Sometime in late 2013 or early 2014, somebody at the Library of Congress 
showed us this project which he'd called "Brikker".  It was written months 
prior in Go as a proof-of-concept to solve similar problems to ours.  It 
required pulling a specific commit of openjpeg, manually patching it, and 
compiling it.  But it was capable of serving JP2 tiles dynamically, and the 
author claimed it was fairly performant.  We decided we should at least 
look into it, even though nobody knew Go and I for one was pretty skeptical 
of this silly "new" language.

We realized quickly that something like PHP or Python just wouldn't be able 
to do what Go could, at least not with anywhere near the same performance, 
and this use case was one which demanded performance.  Calling into C is a 
bit of a pain in every language we considered, and the performance of the 
rest of the server could be an immediate bottleneck.  Better to stick with 
something that already appeared to have potential than take that risk.

So we dove into the world of Go, and slowly improved the original 
application until it could be put into production.
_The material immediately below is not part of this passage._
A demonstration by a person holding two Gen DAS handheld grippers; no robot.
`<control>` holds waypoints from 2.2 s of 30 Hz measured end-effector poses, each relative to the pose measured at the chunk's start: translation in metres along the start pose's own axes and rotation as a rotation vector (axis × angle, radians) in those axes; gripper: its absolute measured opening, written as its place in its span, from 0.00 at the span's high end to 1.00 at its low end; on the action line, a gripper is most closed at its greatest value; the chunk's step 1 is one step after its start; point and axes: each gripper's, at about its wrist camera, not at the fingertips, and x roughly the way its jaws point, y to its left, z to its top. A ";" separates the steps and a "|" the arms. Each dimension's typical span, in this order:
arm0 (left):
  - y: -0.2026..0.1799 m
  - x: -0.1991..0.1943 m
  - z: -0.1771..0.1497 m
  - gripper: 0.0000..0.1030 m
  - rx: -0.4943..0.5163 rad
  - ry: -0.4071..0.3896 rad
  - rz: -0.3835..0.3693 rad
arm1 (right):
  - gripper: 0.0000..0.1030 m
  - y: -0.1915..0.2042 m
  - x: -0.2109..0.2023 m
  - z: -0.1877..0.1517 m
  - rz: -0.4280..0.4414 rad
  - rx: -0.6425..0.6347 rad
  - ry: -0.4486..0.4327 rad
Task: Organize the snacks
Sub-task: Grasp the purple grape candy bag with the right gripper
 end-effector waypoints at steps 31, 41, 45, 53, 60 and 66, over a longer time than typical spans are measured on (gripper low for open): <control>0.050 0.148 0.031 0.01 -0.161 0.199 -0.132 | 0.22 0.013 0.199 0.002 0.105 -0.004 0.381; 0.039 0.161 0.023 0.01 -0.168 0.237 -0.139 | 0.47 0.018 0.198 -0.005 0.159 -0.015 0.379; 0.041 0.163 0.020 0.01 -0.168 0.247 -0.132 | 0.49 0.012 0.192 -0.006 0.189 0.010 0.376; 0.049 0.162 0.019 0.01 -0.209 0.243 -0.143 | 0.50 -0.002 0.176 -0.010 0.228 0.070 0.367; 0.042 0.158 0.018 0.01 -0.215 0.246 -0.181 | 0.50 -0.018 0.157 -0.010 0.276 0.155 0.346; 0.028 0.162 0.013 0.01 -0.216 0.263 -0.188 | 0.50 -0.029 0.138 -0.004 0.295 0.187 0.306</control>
Now our TIFFs are somewhere far away from the web server and our RAM usage 
is incredibly low.  During peak traffic, I've seen RAIS spike to about 400 
megs of RAM.  With load testing pushing its limits, it can even jump as 
high as a gig before CPU bottlenecks slow the requests down too much.  But 
our rather modest server is still running with the same specs it's had for 
at least five years.  It has better performance than before RAIS, despite 
the fact that we have increased our image count by about 40%, we now 
support color images as part of our "born digital" initiative, and traffic 
has more than doubled.

Go, with its very low-overhead C bindings, gave us a huge win here.  We 
probably could have crafted something in C or C++ with better performance, 
but it would have been such a big undertaking in comparison to Go (even 
though I have some basic C and C++ experience, the syntax and gotchas are 
... let's just say, "tricky") that the project wouldn't have gotten the 
green light, or else would have been scrapped mid-dev.  Go's syntax is 
simple enough that I was able to jump right in and get work done quickly.  
And unlike many languages I use, I can jump from Go to other projects and 
back again without losing very much productivity.  I don't feel like I 
*have* to live in Go in order to keep it in my head.  When I'm in Rails, on 
the other hand... well, if you can't say something nice....

Today the project uses "gb" to avoid vendoring dependencies in the repo (I 
don't know what happens if we license our project as CC0 and then include a 
bunch of others' code, and I don't want to find out), and has a very simple 
docker image available to take it for a test drive quickly (or even use it 
in production, if they have a docker environment already).  It's no longer 
tied to funky commits of openjpeg since that project has since released a 
viable version with the functionality we needed.  And it's (hopefully) a 
lot more idiomatic than when I started.

I have to say, for a first project in a new tech, it's one of very few 
which I don't look at as a disaster.  And probably the only one I see as a 
raging success despite my inexperience.